4. Contraste entre os ulmeiros e o muro de pedra
O contraste entre os ulmeiros e o muro de pedra é um dos elementos cénicos e simbólicos mais importantes de Desejo sob os Ulmeiros, estruturando visualmente os grandes conflitos psicológicos, teológicos e geracionais da peça. Esta oposição pode ser dividida em três dimensões fundamentais:
A. O muro de pedra: o impulso apolíneo, a lei do pai e o aprisionamento
O muro de pedra que circunda a casa representa a presença austera do patriarca Ephraim Cabot e a rigidez do seu Deus puritano.
- O deus duro de Ephraim: O muro simboliza a mundividência de Ephraim, que passou décadas a arrancar pedras do solo da Nova Inglaterra para erguer a sua quinta com as próprias mãos. Para ele, o esforço bruto contra a pedra é sinónimo de salvação, pois acredita num Deus "duro e solitário" que não tolera a facilidade.
- A prisão dos filhos: Para os irmãos mais velhos, Simeon e Peter, as pedras não representam comunhão espiritual, mas sim escravatura e confinamento. Peter descreve o muro como uma barreira opressora: "são pedras sobre as pedras... fazendo muros de pedra para nos vedar". A conquista da liberdade de ambos é simbolizada precisamente quando retiram o portão de madeira desse muro antes de partirem para a Califórnia.
- O útero de Eben: Ironicamente, para o filho mais novo, Eben, o muro também assume uma dupla função, funcionando por vezes como uma divisória quase uterina que o protege e isola do mundo exterior.
- O impulso apolíneo: Simbolicamente, o muro alinha-se com o conceito nietzschiano de Apolíneo: representa a ordem, a razão, a disciplina pelo trabalho implacável e o egoísmo possessivo da herança da terra.
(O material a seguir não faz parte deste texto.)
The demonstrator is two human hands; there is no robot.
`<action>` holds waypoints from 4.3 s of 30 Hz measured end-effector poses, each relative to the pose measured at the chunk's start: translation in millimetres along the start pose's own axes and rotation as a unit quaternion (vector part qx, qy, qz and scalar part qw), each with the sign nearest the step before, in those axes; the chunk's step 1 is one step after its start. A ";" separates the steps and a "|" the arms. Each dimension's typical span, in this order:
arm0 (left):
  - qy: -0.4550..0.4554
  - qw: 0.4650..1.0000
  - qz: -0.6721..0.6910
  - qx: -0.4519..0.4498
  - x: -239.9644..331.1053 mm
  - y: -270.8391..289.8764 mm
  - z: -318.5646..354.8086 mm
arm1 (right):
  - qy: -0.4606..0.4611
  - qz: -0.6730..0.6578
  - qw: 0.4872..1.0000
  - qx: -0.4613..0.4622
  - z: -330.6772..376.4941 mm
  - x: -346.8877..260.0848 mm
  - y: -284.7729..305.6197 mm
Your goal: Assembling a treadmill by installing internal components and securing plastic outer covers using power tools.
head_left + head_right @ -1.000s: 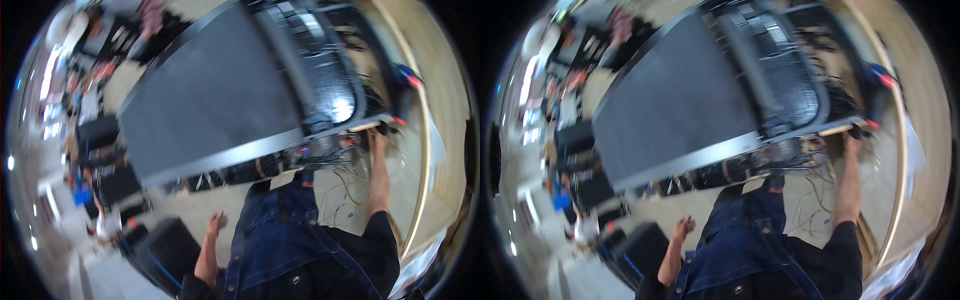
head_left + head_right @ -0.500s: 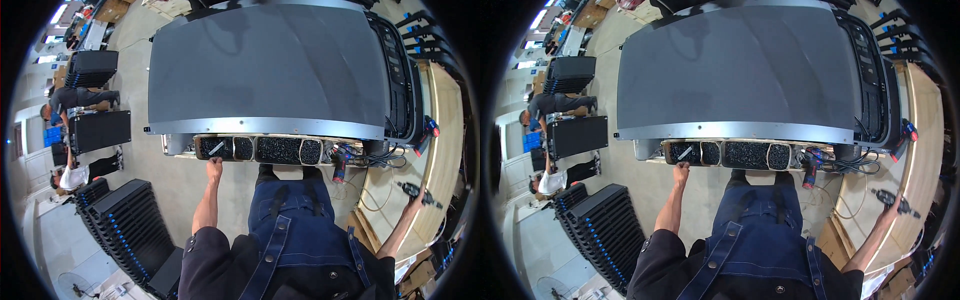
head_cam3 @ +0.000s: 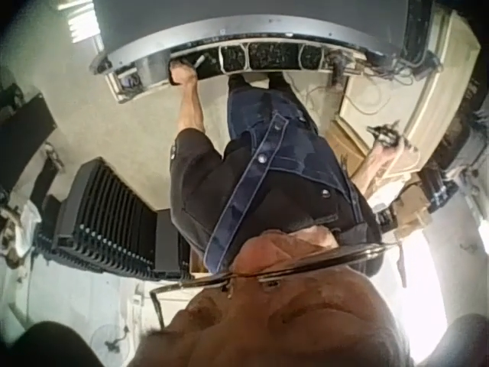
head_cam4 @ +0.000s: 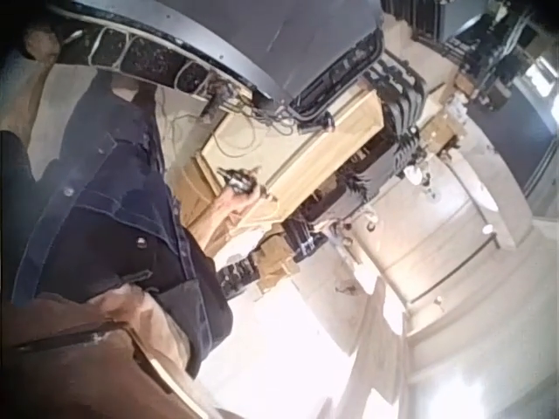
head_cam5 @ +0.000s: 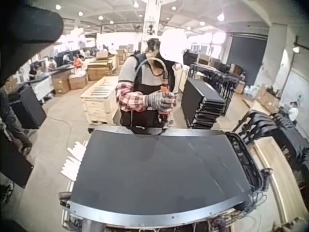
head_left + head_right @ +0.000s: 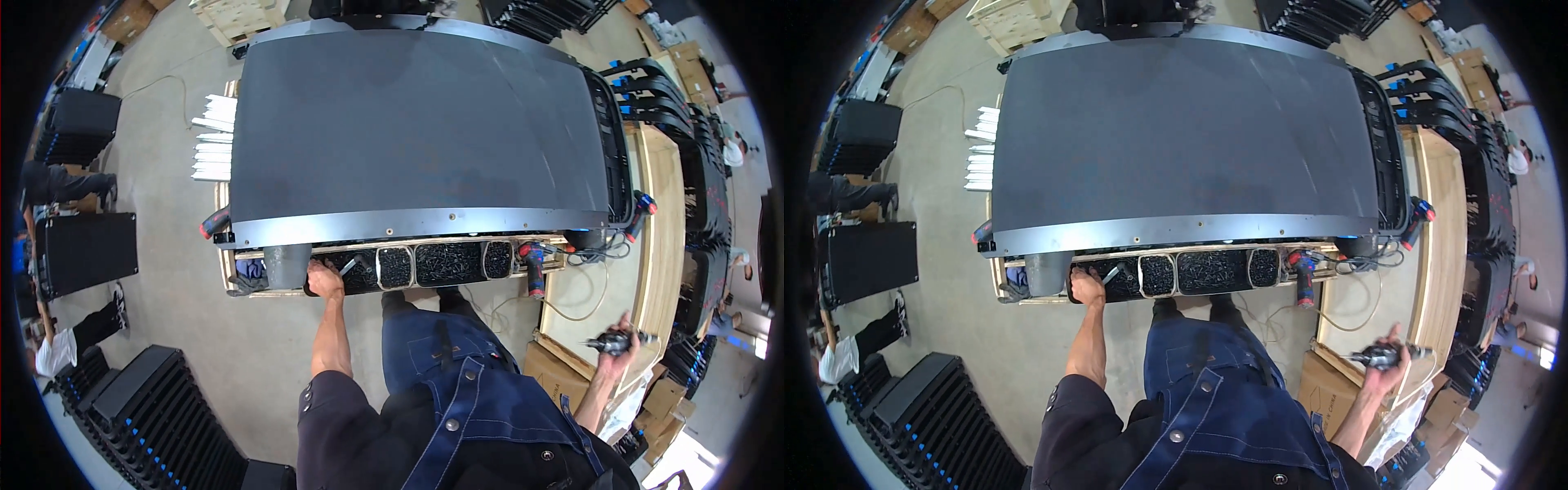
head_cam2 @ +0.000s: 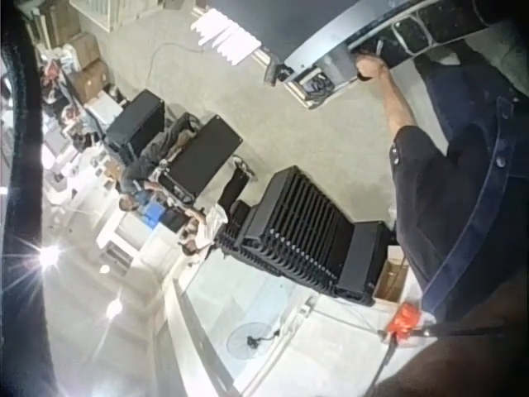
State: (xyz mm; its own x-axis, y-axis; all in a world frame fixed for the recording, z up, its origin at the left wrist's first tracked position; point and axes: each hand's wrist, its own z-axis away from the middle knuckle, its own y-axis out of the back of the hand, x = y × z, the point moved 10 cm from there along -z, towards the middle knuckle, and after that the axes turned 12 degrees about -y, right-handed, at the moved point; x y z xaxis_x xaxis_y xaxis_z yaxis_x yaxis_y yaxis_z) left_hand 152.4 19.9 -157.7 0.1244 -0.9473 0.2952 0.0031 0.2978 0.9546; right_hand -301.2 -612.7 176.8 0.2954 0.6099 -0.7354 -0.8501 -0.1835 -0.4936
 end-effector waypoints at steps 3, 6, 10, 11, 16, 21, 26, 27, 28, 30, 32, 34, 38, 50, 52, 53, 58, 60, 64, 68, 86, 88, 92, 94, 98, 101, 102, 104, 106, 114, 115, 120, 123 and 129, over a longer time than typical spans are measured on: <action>-0.060 0.996 0.060 -0.014 -5.1 9.8 -5.5 | -0.010 0.097 0.995 -0.003 8.2 33.0 -58.9; -0.118 0.980 0.146 0.066 6.7 38.2 6.8 | 0.036 0.201 0.979 -0.024 24.2 56.5 -138.4; 0.034 0.775 0.593 -0.214 67.2 10.7 55.1 | -0.006 0.122 0.982 -0.146 19.2 95.5 -206.3; 0.031 0.739 0.622 -0.257 104.4 30.5 73.7 | -0.037 0.096 0.979 -0.174 20.5 109.9 -230.2; 0.026 0.532 0.758 -0.376 256.3 136.7 150.3 | -0.107 0.051 0.967 -0.227 22.7 156.0 -302.0; 0.023 0.413 0.832 -0.370 317.7 182.3 174.7 | -0.128 0.016 0.949 -0.287 23.8 150.6 -330.1; 0.013 0.434 0.825 -0.361 336.4 185.5 182.4 | -0.137 0.009 0.945 -0.296 11.2 137.7 -321.6; 0.012 0.436 0.825 -0.360 339.8 185.9 184.7 | -0.139 0.007 0.947 -0.291 6.6 137.5 -316.3; 0.013 0.474 0.811 -0.343 338.7 184.5 184.6 | -0.142 0.006 0.948 -0.286 2.1 137.7 -311.7; 0.014 0.511 0.796 -0.323 342.8 185.7 185.5 | -0.151 0.001 0.951 -0.271 -6.0 139.6 -304.2; -0.202 0.777 0.588 -0.100 340.7 236.8 163.8 | -0.159 -0.003 0.954 -0.253 -14.6 142.3 -294.7; -0.287 0.827 0.483 -0.005 353.6 267.2 163.1 | -0.198 -0.049 0.956 -0.209 -25.2 153.2 -282.9; -0.210 0.803 0.549 -0.101 347.3 229.7 152.7 | -0.198 -0.045 0.962 -0.182 -33.7 164.1 -278.8; 0.300 0.270 0.874 -0.272 375.8 112.9 112.7 | 0.089 0.266 0.825 -0.490 25.4 193.5 -448.1; 0.315 0.301 0.859 -0.267 368.5 110.6 112.9 | 0.078 0.293 0.822 -0.482 23.3 203.7 -459.1; 0.292 0.335 0.849 -0.286 361.1 110.4 114.3 | 0.065 0.321 0.793 -0.514 27.7 213.3 -469.2; 0.179 0.654 0.732 -0.069 235.9 138.0 69.1 | -0.062 0.391 0.718 -0.573 34.4 249.8 -495.6; 0.175 0.612 0.771 0.032 188.0 153.5 31.8 | -0.063 0.396 0.699 -0.593 43.9 256.4 -504.5; 0.164 0.613 0.770 0.060 174.3 160.0 18.4 | -0.069 0.424 0.648 -0.628 48.6 269.7 -501.0; 0.171 0.623 0.761 0.064 159.5 156.8 23.7 | 0.002 0.442 0.651 -0.617 50.2 265.3 -493.2; -0.287 0.949 0.040 -0.122 66.3 9.2 18.5 | -0.152 0.718 0.579 -0.356 8.2 471.0 -259.1; -0.320 0.940 0.054 -0.107 66.9 13.5 15.2 | -0.068 0.761 0.497 -0.411 7.1 518.0 -256.5; -0.341 0.928 0.081 -0.123 96.4 52.5 16.9 | 0.070 0.807 0.381 -0.445 -0.2 569.4 -248.8; -0.244 0.931 0.202 -0.181 105.4 78.5 21.6 | 0.048 0.854 0.228 -0.465 -0.5 591.3 -234.4; 0.030 0.794 0.521 -0.312 75.7 63.3 84.5 | 0.079 0.835 0.181 -0.513 5.6 606.9 -223.4; 0.124 0.721 0.599 -0.327 69.0 55.3 142.3 | 0.095 0.833 0.186 -0.512 14.7 605.4 -228.2; 0.120 0.721 0.601 -0.323 74.7 58.0 153.8 | 0.097 0.842 0.192 -0.495 12.2 602.5 -226.7; 0.175 0.641 0.675 -0.319 92.4 66.6 176.2 | 0.123 0.846 0.179 -0.487 9.7 603.5 -225.0; 0.195 0.646 0.668 -0.313 103.1 76.9 188.1 | 0.103 0.846 0.204 -0.481 3.8 605.5 -226.0; 0.189 0.702 0.639 -0.251 109.2 96.4 210.5 | 0.070 0.789 0.357 -0.495 -7.9 565.6 -240.5; 0.195 0.692 0.662 -0.212 112.8 101.2 210.1 | -0.030 0.746 0.467 -0.473 -15.6 555.5 -240.2; 0.172 0.680 0.699 -0.140 144.6 141.6 201.0 | -0.319 0.505 0.647 -0.474 33.5 468.7 -280.1; 0.084 0.703 0.695 -0.126 177.8 168.7 191.8 | -0.320 0.454 0.657 -0.509 67.7 387.6 -310.7; -0.052 0.712 0.692 -0.105 245.5 219.9 186.9 | -0.282 0.382 0.707 -0.525 75.2 302.7 -322.4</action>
State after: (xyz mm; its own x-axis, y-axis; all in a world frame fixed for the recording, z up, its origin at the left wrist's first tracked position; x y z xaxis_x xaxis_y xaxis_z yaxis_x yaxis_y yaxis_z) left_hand -1.8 -169.2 132.2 0.0789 0.2702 0.9596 0.0981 0.9558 -0.2772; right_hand 29.5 -310.9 148.2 -0.5475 0.1806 -0.8171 0.2110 -0.9151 -0.3436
B. Os ulmeiros: o impulso dionisíaco, o espírito da Mãe e a paixão fértil
Em contraste absoluto com a aridez mineral do muro, os dois gigantescos ulmeiros que abraçam a casa de lavoura trazem a força pulsante da natureza e do desejo carnal.
- A presença da mãe falecida: Os ulmeiros funcionam como a manifestação física e psicológica de "Maw", a falecida mãe de Eben, cujo espírito continua a pairar sobre a casa e a guiar a sede de vingança do filho contra o pai.
- A "maternidade sinistra": Nas direções de cena, as árvores são personificadas de forma quase gótica como "mulheres exaustas que pousam no telhado os seios pendentes, as mãos e os cabelos", exercendo uma "maternidade sinistra, uma absorção ciosa e esmagadora" sobre o lar dos Cabots.
- As forças vegetativas e a sensualidade: Enquanto a casa é cinzenta e estéril, os ulmeiros emitem um brilho verde que simboliza as forças geradoras da vida, do rejuvenescimento, da atração carnal e da união com a natureza. Abbie compara o calor sufocante e o desejo que arde dentro de si à força que faz crescer as árvores, "como aqueles ulmeiros".
- O impulso dionisíaco: As árvores encarnam o Dionisíaco - o irracional, o fluxo da emoção desimpedida, o misticismo natural e a união sexual que desafia as convenções sociais e puritanas.
C. A colisão das duas forças no protagonista
O drama da peça desenvolve-se através do choque inevitável entre estes dois polos. Eben Cabot encontra-se tragicamente dividido no meio deste contraste. Por um lado, herda o lado "duro" do pai (apolíneo), agindo inicialmente com ganância, calculismo e vendo a sua relação com as mulheres como uma forma de "posse" da propriedade. Por outro lado, herda o lado "suave" da mãe (dionisíaco), revelando uma sensibilidade aguçada para a beleza da terra e uma profunda necessidade de afeto.
A trajetória trágica de Eben e Abbie culmina na vitória do impulso dionisíaco (os ulmeiros) sobre o apolíneo (o muro), quando ambos abandonam a obsessão pela herança material da quinta e aceitam o castigo da prisão em nome do amor espiritual que partilham.